#### TASK GOAL
Look for the string "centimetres" in the data below, and copy each line that holds it.

Stored dataset items:
________

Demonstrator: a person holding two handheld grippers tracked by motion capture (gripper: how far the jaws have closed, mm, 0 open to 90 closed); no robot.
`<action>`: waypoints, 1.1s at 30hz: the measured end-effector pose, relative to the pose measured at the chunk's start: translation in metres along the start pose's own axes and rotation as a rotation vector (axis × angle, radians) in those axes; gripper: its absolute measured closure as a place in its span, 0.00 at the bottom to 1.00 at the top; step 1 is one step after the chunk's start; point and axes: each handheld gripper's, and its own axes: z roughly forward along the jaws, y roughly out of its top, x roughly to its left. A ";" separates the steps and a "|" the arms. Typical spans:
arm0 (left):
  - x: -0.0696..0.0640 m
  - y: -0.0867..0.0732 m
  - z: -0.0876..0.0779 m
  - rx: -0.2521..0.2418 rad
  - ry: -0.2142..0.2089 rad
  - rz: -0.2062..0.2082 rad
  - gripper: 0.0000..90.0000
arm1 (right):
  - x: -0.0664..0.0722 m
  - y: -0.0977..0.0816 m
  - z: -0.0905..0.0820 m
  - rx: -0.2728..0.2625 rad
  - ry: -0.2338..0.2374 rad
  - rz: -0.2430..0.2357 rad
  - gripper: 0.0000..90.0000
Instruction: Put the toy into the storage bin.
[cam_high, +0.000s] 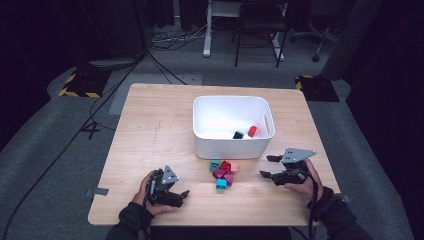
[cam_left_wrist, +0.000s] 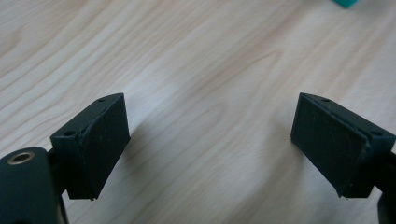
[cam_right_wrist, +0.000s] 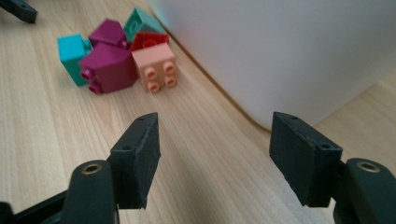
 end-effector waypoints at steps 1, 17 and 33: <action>-0.004 0.002 0.002 0.002 -0.027 0.001 0.14 | -0.002 -0.002 0.002 0.009 0.011 0.014 0.38; -0.047 0.044 0.039 -0.007 -0.172 0.149 0.19 | -0.004 -0.016 0.031 0.083 0.037 0.045 0.39; -0.058 0.063 0.058 -0.071 -0.229 0.145 0.46 | -0.002 -0.018 0.035 0.055 0.031 0.034 0.40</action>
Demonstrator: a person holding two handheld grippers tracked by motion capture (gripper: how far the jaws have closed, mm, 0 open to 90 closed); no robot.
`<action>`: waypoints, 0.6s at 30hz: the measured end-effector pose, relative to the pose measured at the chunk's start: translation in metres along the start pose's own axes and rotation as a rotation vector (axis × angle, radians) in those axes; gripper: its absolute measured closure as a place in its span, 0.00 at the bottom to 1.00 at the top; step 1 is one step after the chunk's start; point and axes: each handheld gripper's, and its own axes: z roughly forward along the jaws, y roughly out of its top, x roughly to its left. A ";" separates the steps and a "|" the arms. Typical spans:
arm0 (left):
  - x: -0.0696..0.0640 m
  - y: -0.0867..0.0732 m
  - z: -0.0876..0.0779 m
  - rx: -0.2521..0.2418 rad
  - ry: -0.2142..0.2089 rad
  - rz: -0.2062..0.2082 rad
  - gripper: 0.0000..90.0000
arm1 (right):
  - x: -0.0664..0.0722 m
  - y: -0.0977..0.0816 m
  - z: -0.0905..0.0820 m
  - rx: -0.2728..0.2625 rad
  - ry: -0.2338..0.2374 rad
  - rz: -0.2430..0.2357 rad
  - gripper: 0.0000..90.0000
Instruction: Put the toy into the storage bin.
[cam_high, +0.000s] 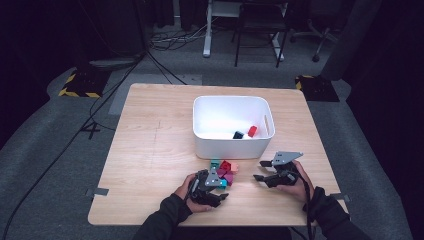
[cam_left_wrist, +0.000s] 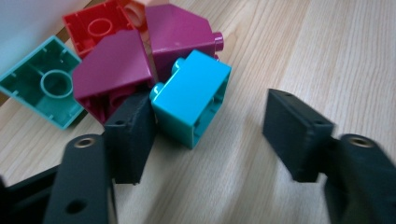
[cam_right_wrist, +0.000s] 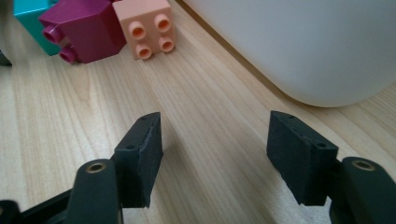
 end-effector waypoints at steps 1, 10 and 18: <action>0.002 0.000 0.000 0.001 0.014 0.007 0.51 | 0.000 0.000 0.000 0.003 0.000 0.000 0.40; -0.001 -0.001 -0.003 -0.004 0.028 0.037 0.75 | 0.000 0.000 0.000 0.000 -0.001 0.006 0.40; -0.001 -0.002 -0.005 0.001 0.031 0.067 0.76 | 0.000 -0.001 -0.001 0.002 -0.007 0.008 0.40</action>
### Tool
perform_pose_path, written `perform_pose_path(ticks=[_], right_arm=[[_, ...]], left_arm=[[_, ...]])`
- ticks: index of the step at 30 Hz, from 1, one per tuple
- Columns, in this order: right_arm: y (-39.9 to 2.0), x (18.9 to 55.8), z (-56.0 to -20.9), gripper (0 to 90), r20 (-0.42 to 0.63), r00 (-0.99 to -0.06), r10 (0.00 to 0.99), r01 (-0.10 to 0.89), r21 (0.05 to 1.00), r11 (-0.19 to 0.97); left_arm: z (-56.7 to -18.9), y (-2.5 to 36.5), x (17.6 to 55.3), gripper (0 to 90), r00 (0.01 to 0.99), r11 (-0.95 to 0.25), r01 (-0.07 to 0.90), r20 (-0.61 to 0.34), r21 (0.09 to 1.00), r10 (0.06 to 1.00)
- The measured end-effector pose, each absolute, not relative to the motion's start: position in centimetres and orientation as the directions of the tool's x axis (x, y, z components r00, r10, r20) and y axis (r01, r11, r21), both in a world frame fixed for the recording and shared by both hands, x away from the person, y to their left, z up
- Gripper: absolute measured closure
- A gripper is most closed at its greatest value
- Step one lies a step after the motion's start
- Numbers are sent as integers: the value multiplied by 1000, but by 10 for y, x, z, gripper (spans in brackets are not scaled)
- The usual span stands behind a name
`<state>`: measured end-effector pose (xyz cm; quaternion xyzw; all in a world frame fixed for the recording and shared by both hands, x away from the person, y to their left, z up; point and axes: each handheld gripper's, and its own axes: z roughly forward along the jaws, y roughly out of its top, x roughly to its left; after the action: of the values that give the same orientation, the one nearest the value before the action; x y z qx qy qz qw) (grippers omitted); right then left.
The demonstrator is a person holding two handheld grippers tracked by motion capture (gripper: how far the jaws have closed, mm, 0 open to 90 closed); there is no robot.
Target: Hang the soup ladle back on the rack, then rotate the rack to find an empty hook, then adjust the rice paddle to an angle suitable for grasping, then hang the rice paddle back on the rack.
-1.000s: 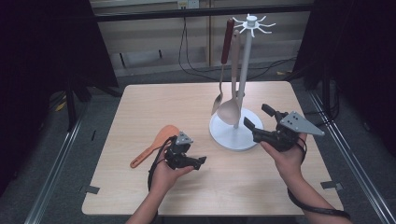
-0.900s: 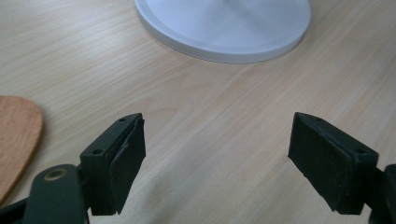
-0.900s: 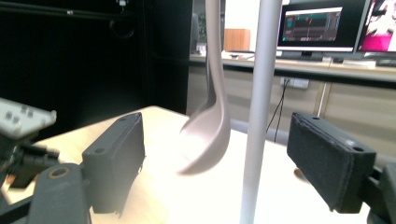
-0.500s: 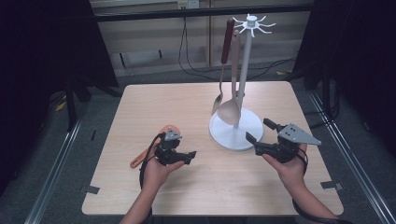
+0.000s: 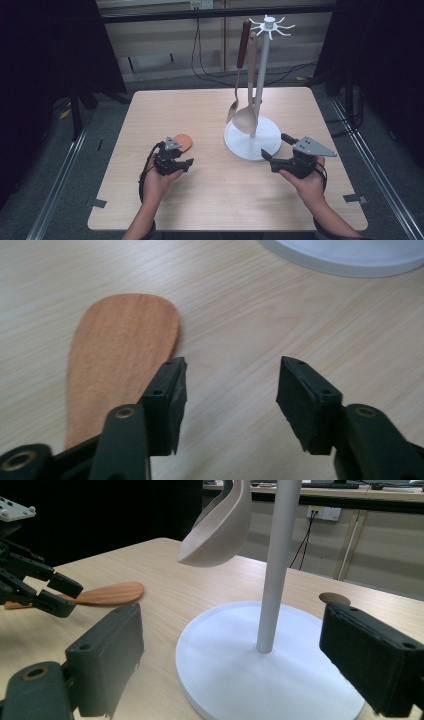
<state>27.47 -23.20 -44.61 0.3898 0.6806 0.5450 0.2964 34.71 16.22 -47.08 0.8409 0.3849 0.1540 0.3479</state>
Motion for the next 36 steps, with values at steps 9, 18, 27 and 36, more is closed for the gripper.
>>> perform_pose_path(ticks=[9, 18, 27, 36], right_arm=[[-232, 274, -446, 97, 14, -518, 856, 211, 971, 111], [-233, 275, -448, 97, 17, -512, 859, 217, 970, 111], [-235, 276, -447, 97, 15, -512, 859, 215, 970, 111], [-234, 275, -446, 94, 15, -512, 859, 211, 971, 109]], left_arm=[[-470, 190, 354, 698, 576, -425, 585, 16, 691, 818], [-473, 212, 356, 782, 539, -418, 620, 27, 664, 842], [-476, 220, 357, 807, 515, -409, 645, 28, 646, 857], [-477, 232, 357, 808, 477, -383, 657, 35, 649, 878]])
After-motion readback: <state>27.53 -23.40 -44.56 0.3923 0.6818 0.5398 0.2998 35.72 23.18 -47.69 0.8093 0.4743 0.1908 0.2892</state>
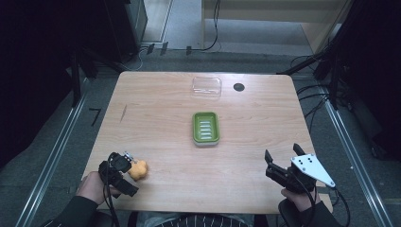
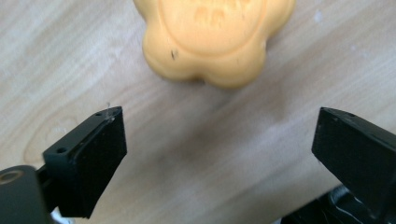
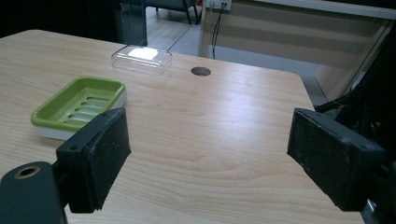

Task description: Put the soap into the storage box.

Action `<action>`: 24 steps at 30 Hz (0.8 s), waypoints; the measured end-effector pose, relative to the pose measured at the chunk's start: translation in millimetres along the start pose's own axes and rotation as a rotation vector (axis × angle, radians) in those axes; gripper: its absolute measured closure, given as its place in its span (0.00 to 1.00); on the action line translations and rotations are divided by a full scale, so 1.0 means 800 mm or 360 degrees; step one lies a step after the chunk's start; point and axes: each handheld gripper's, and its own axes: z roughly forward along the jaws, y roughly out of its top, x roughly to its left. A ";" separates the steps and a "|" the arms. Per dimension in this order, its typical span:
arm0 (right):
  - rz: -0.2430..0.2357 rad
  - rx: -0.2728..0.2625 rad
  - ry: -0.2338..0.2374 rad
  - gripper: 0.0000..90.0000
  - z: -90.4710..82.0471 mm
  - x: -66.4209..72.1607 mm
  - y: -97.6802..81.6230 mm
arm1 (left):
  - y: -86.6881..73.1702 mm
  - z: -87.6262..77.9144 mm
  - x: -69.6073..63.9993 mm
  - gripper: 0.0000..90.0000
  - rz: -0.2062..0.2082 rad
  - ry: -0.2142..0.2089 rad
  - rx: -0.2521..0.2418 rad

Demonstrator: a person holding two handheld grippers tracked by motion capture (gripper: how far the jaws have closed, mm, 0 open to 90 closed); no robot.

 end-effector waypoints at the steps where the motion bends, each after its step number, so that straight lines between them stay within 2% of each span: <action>1: -0.0001 0.0000 0.0000 0.15 0.000 0.000 0.000 | 0.003 0.001 0.000 0.02 0.0005 -0.0004 -0.0001; 6: -0.0003 0.0001 0.0000 0.15 0.000 0.000 0.000 | 0.011 0.003 0.002 0.01 0.0017 -0.0018 -0.0032; 7: -0.0003 0.0001 0.0000 0.15 0.000 0.000 0.000 | 0.013 0.002 0.003 0.01 0.0034 -0.0020 -0.0017; 9: -0.0002 0.0001 0.0000 0.15 0.000 0.000 0.000 | 0.016 0.005 0.003 0.00 0.0027 -0.0021 -0.0032; 11: -0.0004 0.0002 -0.0001 0.15 0.000 0.000 0.000 | 0.019 0.007 0.006 0.00 0.0056 -0.0017 -0.0013; 16: -0.0004 0.0004 -0.0002 0.15 0.000 0.000 0.000 | 0.024 0.009 0.007 0.00 0.0048 -0.0007 -0.0027; 17: -0.0001 0.0004 0.0001 0.15 0.000 0.000 0.000 | 0.025 0.010 0.008 0.00 0.0067 -0.0011 -0.0022; 18: -0.0001 0.0004 0.0000 0.15 0.000 0.000 0.000 | 0.027 0.010 0.008 0.07 0.0075 -0.0010 -0.0026; 20: -0.0003 0.0002 -0.0001 0.15 0.000 0.000 0.000 | 0.029 0.011 0.009 0.14 0.0097 -0.0017 -0.0025; 24: -0.0002 0.0004 0.0002 0.15 0.000 0.000 0.000 | 0.033 0.012 0.009 0.23 0.0106 -0.0023 -0.0030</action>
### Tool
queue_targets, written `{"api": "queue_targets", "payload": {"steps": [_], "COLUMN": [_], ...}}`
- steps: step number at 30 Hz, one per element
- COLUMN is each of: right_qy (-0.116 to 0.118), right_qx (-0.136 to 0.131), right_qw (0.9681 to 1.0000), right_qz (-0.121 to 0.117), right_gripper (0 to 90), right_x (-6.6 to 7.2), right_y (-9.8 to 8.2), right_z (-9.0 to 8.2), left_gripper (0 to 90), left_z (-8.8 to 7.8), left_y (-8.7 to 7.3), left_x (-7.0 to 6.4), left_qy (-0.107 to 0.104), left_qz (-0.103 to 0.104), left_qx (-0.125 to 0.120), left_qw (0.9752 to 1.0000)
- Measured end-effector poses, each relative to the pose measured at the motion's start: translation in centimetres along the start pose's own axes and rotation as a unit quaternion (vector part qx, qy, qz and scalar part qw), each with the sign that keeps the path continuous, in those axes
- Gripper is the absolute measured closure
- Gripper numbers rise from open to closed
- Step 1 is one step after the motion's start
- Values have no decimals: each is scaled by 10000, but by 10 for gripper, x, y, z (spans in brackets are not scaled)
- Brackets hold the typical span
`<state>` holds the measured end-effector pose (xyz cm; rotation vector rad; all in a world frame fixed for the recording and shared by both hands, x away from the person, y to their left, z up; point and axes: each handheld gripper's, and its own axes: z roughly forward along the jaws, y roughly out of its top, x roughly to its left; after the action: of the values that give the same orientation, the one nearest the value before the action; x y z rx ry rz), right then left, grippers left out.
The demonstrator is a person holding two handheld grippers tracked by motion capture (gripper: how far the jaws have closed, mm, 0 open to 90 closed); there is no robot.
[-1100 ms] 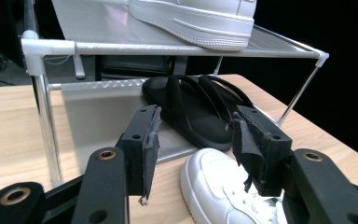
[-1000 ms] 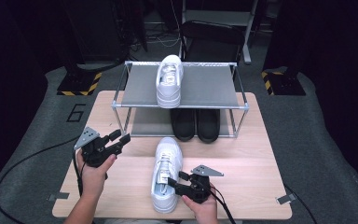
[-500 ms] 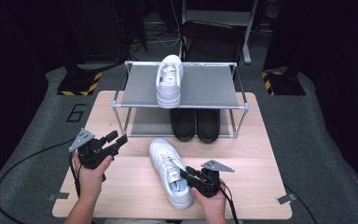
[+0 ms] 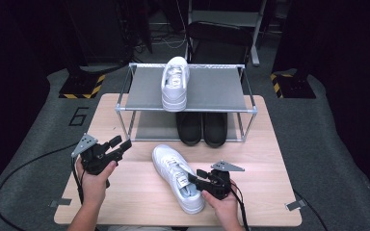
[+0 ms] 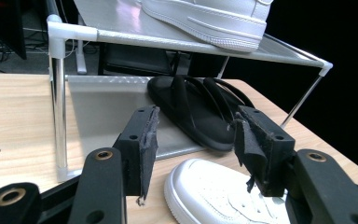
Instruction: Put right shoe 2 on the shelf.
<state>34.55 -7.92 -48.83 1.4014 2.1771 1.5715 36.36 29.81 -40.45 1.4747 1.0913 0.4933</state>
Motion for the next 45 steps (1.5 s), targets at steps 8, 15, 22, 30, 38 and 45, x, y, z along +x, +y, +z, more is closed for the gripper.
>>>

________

#### EXPECTED OUTPUT
- The measured end-effector pose, each absolute, not relative to the motion's start: position in centimetres and orientation as the directions of the tool's x axis (x, y, z components r00, r10, r20) and y axis (r01, r11, r21), both in a world frame fixed for the recording and shared by both hands, x away from the person, y to their left, z up
- Measured end-effector poses, each relative to the pose measured at the motion's start: translation in centimetres along the start pose's own axes and rotation as a unit quaternion (vector part qx, qy, qz and scalar part qw), each with the sign that keeps the path continuous, in those axes

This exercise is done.